'''

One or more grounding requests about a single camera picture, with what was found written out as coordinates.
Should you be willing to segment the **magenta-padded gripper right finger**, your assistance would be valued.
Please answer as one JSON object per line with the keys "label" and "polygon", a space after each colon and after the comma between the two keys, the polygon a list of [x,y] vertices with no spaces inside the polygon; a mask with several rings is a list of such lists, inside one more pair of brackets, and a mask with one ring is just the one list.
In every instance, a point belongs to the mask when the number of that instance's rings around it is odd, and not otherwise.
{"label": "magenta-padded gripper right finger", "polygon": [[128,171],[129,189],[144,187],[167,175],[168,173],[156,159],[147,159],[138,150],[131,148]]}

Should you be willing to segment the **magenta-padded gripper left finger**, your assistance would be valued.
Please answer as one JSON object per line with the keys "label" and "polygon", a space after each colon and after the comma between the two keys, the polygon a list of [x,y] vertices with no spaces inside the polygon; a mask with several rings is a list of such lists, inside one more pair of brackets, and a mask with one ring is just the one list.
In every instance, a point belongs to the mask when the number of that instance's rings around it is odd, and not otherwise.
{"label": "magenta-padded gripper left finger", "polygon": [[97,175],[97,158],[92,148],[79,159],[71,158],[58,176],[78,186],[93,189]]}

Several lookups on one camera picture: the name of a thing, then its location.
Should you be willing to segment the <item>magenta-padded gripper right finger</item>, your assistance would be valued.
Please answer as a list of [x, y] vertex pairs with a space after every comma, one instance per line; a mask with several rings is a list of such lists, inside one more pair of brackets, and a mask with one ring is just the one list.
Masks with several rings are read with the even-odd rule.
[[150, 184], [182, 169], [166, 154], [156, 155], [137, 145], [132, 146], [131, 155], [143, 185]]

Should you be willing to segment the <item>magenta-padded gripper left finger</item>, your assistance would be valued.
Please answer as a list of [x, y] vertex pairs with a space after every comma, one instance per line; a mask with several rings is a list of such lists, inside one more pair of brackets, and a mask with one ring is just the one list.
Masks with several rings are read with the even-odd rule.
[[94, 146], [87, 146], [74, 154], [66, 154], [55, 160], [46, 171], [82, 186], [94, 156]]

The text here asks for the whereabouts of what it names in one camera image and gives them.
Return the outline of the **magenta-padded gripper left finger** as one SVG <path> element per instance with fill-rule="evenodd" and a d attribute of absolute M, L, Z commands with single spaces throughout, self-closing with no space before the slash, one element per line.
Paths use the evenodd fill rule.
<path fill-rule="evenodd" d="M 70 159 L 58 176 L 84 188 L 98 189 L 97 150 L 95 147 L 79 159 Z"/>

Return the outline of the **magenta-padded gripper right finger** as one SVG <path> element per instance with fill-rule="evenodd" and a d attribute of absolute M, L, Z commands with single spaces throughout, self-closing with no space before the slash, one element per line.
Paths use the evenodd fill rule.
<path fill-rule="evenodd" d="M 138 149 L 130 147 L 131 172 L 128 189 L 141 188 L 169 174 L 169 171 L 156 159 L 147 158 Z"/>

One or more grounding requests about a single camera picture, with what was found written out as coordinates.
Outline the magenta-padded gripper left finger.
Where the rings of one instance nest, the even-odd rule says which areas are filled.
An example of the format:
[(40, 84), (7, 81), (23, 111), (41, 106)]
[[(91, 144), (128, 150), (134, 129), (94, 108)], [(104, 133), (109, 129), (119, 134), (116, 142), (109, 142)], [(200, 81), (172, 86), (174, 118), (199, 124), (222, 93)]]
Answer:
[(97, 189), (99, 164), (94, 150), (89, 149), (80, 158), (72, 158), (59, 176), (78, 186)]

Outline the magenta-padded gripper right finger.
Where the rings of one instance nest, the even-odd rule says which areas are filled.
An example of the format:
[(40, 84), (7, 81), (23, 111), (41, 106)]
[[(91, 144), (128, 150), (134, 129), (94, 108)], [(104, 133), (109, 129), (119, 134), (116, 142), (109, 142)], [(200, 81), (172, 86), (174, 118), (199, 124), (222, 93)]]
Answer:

'''

WHAT IS REQUIRED:
Tally the lines of the preceding listing in which the word "camera" appears; state nothing but the total.

RESULT OF THIS TASK:
4